* [Task to complete]
Could you set down exactly the lines in the records below between the line holding "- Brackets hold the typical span" and the line holding "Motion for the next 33", inclusive?

* [The data]

──────────────────────────────

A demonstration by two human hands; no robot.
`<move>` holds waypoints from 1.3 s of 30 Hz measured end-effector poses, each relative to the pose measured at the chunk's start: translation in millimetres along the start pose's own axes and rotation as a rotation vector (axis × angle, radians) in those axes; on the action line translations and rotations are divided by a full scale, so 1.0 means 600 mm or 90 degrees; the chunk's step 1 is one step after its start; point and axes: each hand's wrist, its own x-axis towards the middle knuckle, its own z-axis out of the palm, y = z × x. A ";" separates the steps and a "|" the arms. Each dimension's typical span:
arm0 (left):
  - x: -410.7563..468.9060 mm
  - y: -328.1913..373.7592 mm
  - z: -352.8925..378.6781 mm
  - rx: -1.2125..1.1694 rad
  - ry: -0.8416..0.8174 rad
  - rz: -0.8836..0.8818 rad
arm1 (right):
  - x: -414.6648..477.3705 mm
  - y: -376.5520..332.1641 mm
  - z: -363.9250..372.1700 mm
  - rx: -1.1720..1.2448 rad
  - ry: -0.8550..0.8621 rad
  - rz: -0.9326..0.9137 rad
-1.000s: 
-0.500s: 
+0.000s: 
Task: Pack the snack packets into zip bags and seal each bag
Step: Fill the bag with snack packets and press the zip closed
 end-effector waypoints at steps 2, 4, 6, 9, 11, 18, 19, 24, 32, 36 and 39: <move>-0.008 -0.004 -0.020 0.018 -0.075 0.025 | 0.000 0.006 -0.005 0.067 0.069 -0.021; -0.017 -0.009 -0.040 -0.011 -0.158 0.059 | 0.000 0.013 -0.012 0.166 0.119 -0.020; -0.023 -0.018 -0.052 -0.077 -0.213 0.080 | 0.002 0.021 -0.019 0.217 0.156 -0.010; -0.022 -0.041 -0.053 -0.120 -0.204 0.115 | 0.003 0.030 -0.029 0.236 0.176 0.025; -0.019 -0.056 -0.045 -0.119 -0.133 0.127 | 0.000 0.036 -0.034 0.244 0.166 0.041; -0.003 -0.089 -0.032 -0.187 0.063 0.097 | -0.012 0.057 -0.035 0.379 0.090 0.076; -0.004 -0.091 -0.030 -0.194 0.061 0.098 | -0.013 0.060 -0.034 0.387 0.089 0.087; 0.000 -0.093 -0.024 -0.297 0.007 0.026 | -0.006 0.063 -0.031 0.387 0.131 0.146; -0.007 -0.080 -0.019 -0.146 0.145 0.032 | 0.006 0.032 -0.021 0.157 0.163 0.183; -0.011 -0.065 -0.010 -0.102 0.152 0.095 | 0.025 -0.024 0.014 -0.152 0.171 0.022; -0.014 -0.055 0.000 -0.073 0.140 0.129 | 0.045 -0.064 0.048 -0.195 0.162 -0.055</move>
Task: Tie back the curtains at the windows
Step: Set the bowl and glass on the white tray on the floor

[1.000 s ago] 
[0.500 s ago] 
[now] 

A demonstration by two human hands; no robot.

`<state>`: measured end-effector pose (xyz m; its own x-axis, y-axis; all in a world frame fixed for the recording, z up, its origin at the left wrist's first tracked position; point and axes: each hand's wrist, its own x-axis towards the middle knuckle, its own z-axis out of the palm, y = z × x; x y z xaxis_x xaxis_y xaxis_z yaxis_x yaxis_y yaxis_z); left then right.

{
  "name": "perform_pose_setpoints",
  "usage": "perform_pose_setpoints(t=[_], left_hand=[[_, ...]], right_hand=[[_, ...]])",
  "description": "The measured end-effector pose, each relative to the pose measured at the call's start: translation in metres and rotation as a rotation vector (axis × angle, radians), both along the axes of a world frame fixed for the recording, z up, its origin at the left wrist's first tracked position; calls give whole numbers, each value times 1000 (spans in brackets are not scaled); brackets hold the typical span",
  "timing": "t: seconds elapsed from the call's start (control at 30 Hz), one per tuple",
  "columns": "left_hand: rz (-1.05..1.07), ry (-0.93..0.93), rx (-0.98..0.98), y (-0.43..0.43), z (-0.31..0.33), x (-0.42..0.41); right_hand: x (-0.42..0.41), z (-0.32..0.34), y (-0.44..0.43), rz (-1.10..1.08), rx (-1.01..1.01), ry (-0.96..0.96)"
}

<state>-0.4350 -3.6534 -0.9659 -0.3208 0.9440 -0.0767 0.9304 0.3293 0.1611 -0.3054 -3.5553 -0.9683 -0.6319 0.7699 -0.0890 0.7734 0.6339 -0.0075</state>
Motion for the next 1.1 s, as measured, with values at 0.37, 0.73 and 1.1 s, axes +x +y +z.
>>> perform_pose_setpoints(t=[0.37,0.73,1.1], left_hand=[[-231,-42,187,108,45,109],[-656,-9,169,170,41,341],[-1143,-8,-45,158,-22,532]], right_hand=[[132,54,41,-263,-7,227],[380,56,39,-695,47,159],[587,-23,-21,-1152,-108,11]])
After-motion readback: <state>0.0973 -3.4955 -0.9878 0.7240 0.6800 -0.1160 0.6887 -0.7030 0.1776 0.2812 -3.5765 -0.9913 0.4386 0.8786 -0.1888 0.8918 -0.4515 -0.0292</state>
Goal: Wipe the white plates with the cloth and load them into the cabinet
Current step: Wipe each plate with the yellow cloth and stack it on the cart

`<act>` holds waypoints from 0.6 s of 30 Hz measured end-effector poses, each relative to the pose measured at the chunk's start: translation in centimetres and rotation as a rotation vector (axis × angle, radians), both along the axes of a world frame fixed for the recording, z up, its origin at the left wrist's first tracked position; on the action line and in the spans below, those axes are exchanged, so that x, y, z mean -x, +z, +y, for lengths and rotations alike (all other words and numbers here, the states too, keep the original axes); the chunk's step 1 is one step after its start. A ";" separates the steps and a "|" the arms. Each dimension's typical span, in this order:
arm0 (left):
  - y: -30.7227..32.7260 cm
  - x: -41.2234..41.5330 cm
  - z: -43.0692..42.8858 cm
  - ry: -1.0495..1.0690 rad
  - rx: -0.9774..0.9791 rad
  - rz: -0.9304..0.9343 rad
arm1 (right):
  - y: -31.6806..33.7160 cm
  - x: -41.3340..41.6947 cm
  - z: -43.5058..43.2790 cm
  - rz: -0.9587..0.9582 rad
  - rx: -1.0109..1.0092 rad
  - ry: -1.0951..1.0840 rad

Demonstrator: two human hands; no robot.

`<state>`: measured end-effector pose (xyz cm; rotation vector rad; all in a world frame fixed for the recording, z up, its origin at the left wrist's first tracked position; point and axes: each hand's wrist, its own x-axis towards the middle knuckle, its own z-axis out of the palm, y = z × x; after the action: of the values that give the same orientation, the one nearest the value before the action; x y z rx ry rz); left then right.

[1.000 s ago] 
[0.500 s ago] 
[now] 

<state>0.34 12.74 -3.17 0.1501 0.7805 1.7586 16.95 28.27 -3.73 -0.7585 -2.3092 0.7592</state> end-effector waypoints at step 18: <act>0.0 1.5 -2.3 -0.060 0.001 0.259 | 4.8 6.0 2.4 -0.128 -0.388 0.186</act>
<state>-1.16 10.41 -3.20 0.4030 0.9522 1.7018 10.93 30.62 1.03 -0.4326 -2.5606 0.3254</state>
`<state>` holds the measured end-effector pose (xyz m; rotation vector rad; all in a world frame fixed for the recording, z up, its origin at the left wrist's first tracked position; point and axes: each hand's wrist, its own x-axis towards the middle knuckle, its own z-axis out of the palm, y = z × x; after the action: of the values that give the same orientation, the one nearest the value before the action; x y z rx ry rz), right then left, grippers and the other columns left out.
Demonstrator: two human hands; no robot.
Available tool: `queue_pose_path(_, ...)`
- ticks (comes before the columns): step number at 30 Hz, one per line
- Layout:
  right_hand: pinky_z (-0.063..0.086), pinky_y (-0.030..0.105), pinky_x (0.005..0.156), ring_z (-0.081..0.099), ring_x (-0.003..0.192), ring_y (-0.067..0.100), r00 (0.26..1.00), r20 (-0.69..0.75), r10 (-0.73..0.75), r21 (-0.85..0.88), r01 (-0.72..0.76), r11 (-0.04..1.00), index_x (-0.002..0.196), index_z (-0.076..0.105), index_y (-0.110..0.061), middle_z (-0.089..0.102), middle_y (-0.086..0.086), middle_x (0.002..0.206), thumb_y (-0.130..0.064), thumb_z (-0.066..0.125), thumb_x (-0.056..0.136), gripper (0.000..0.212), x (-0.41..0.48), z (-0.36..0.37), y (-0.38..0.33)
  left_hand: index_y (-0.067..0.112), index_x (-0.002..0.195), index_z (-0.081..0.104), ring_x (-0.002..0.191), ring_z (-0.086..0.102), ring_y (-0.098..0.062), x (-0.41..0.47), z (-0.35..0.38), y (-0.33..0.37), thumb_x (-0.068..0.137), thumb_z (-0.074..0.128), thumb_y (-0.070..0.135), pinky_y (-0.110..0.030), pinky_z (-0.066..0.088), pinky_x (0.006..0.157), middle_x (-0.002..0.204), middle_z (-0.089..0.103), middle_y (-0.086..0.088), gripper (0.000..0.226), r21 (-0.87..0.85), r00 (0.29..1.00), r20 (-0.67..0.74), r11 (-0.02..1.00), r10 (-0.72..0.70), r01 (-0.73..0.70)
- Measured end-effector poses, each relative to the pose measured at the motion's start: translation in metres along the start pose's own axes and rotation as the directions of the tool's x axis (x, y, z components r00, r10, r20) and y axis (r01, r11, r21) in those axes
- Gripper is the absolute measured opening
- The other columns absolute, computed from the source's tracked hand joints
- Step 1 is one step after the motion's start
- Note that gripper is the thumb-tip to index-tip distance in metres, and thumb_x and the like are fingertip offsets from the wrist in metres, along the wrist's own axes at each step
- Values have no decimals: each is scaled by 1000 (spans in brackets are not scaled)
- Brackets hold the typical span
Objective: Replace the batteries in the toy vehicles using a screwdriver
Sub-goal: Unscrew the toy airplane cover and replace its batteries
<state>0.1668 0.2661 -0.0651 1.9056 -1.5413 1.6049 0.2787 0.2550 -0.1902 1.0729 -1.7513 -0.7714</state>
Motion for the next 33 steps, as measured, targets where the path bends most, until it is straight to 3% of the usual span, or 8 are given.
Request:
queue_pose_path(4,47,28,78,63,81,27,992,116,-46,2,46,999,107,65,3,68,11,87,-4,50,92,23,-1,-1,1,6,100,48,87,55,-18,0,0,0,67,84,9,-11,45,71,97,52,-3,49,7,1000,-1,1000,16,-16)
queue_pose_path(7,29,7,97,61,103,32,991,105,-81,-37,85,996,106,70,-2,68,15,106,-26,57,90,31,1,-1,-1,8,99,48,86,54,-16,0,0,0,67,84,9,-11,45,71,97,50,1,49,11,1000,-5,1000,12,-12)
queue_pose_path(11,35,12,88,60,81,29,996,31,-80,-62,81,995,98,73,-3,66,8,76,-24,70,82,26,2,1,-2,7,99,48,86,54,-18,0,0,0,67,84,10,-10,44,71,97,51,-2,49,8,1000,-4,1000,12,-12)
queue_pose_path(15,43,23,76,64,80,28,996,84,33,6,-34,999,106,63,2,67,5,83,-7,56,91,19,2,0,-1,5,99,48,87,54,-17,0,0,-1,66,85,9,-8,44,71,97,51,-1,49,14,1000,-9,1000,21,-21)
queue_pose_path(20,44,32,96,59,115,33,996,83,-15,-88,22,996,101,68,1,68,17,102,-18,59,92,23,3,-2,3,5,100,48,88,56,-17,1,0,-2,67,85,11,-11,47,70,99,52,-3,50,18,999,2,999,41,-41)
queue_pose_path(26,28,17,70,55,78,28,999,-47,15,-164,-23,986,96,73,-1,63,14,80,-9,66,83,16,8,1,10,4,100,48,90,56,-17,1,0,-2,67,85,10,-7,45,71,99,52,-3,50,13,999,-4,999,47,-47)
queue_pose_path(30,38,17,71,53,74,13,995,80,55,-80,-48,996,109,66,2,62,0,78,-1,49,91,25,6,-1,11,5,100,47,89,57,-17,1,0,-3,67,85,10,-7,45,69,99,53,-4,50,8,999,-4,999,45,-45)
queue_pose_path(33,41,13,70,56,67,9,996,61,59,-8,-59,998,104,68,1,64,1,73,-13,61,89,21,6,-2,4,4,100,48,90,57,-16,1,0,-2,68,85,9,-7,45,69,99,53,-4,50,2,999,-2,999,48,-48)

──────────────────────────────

* [Answer to this exercise]
- Brackets hold the typical span
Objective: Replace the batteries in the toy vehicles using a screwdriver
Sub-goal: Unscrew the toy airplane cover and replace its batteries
<state>0.1668 0.2661 -0.0651 1.9056 -1.5413 1.6049 0.2787 0.2550 -0.1902 1.0729 -1.7513 -0.7714</state>
Motion for the next 33 steps, as measured, targets where the path bends most, until it is straight to 3% of the usual span, or 8 are given.

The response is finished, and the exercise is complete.